Воспоминания о том летнем вечере, когда, если бы не Тома, она могла бы утонуть, заставили девушку замереть на месте. Пальцы ее судорожно стиснули ремешок сумочки. «У меня не получалось держаться на воде. Окунувшись с головой, я едва вынырнула и стала звать на помощь. Он бросился в воду и поплыл ко мне как был – в одежде. Кажется, неподалеку сидела влюбленная парочка, люди могли видеть, как он меня спас. Скоро я оказалась на берегу, в его объятиях. Тома, бледный как смерть, без конца твердил: „Моя Изолина[8], моя Изолина!“. Мне было двенадцать. Я уже тогда его любила, но после того случая стала просто обожать – моего героя, который всегда защищал, слушал, утешал. Удивительно, что мы оба никому не стали рассказывать о происшествии на пруду, это был наш секрет…»

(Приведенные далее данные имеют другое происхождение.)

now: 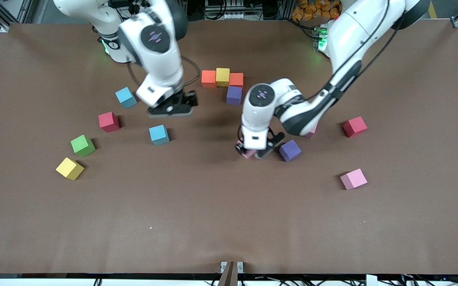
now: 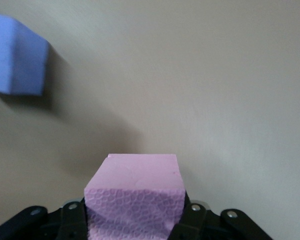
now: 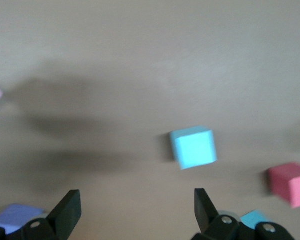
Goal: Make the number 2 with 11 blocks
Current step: 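Carry pink to center with the left gripper while the right gripper reaches green, then place pink beside purple with the left gripper while the right gripper grasps green, then place green beside pink with the right gripper while the left gripper lifts purple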
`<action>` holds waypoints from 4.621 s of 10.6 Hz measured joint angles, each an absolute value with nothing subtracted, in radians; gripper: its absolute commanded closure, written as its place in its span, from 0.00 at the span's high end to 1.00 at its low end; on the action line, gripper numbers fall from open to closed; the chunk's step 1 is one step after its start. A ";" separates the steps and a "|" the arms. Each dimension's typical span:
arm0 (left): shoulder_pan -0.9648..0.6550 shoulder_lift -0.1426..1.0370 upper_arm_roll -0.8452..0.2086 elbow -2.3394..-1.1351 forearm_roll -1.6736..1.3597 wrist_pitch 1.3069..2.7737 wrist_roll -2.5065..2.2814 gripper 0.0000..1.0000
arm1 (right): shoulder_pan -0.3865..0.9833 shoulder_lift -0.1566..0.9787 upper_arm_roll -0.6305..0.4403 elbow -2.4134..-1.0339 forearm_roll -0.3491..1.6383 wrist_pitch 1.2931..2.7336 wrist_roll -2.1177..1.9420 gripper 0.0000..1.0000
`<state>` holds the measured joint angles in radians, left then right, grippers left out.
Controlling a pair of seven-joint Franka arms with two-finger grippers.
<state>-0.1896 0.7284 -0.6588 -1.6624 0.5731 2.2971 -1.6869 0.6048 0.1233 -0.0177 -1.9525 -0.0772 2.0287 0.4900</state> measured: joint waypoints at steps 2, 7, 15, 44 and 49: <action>-0.221 0.736 -0.677 -1.693 0.573 2.297 -1.553 0.00 | 0.451 0.121 -0.020 -1.960 -0.080 2.030 0.273 1.00; -0.248 0.736 -0.735 -1.819 0.613 2.322 -1.441 0.00 | 0.175 0.122 -0.022 -2.013 -0.083 2.074 -0.294 1.00; -0.280 0.736 -0.736 -1.874 0.694 2.332 -1.429 0.01 | -0.058 0.140 -0.022 -2.308 -0.084 2.402 -0.657 1.00; 0.061 0.575 -0.781 -1.868 0.628 2.307 -1.426 1.00 | 0.193 0.122 0.081 -2.188 0.038 2.319 -0.181 0.31; 0.229 0.615 -0.782 -1.900 0.625 2.306 -1.386 1.00 | 0.420 0.127 0.085 -2.185 0.034 2.322 -0.268 0.32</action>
<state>0.2289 0.6149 -0.7816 -1.8997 0.6247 2.3056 -1.3863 0.4196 0.1272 0.0849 -2.1845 0.0340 2.3222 -0.2682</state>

Минут через десять Изора вышла из своей мансарды и спустилась по лестнице.

«Поеду одиннадцатичасовым поездом!» – решила она. Расписание девушка знала наизусть.

Частная школа-пансион располагалась неподалеку. В субботу утром Гертруда Понтонье по своему обыкновению инспектировала школьную столовую. Некоторые пансионеры уезжали домой только на каникулы, и, поскольку в учебном заведении учились дети исключительно из состоятельных семей, даже в выходные меню было превосходным.

– Мадемуазель Мийе, что вы здесь делаете? – изумилась директриса.

Она сопроводила вопрос надменным взглядом: смятение на хорошем личике Изоры не предвещало ничего хорошего.

– Я пришла вас предупредить. В понедельник утром меня не будет на работе. И, по правде говоря, я не знаю, когда смогу вернуться.

– Что вы такое говорите? – резко переспросила мадам Понтонье, но тут же смягчилась. – У вас кто-то умер? Кто-то из близких?

– Нет, но я должна уехать!

– Вы должны уехать? Мадемуазель Мийе, если вы уедете без серьезной причины, для меня это будет означать, что вы отказываетесь от места, и найти вам замену не составит труда. Я взяла вас по рекомендации мадам де Ренье, суждениям которой полностью доверяю, но в вашем случае… Я разочарована.